## Your goal
Through the line that contains "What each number", return the data below exactly, starting at its first line; leave the rest out.

## Collected data
━━━━

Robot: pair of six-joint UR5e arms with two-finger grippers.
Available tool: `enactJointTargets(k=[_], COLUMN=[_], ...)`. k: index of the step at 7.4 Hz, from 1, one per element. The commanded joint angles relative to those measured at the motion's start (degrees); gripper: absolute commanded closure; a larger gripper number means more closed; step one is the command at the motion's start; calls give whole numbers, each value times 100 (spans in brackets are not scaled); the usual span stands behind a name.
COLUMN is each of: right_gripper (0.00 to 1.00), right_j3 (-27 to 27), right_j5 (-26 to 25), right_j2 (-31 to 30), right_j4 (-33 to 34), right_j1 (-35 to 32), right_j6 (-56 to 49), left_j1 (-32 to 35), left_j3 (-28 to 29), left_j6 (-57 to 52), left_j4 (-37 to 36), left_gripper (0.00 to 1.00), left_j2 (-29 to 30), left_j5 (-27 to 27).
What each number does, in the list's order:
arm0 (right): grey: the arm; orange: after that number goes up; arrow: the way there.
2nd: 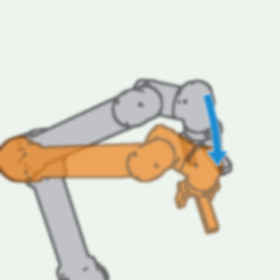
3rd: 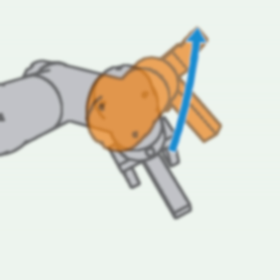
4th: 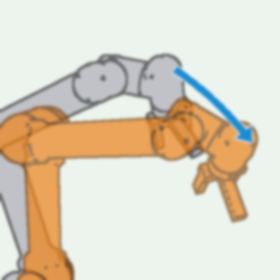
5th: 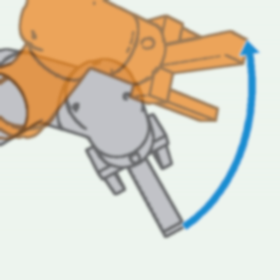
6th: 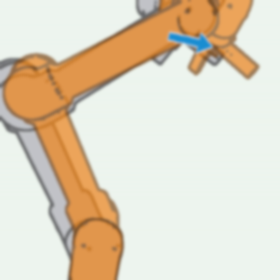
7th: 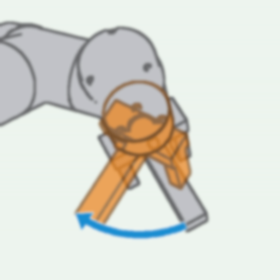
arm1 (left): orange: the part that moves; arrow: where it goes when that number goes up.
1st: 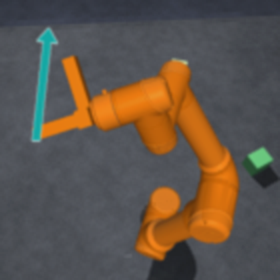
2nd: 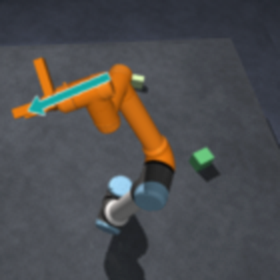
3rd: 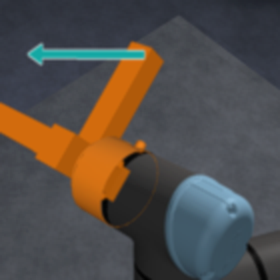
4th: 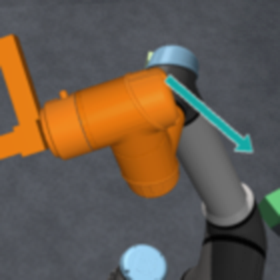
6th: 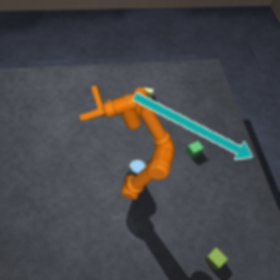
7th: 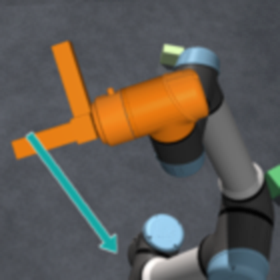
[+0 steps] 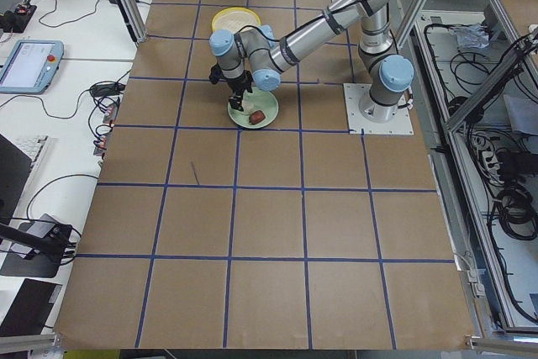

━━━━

## Exercise output
Robot: pair of six-joint UR5e arms with two-finger grippers.
Available tool: `enactJointTargets(k=[_], COLUMN=[_], ...)`. k: index of the step at 7.4 Hz, from 1, one per element. The commanded joint angles relative to those measured at the motion's start (degrees); gripper: absolute commanded closure; a larger gripper number means more closed; step one is the command at the motion's start; calls give whole numbers, each value times 100 (spans in brackets are not scaled); the usual span stands behind a name.
COLUMN is each of: right_gripper (0.00 to 1.00), right_j3 (-27 to 27), right_j5 (-26 to 25), right_j2 (-31 to 30), right_j4 (-33 to 34), right_j1 (-35 to 32), right_j6 (-56 to 49), left_j1 (-32 to 35), left_j3 (-28 to 29), left_j6 (-57 to 52), left_j4 (-37 to 36), left_gripper (0.00 to 1.00), left_j2 (-29 to 30), left_j5 (-27 to 27).
What each number does, in the list's order:

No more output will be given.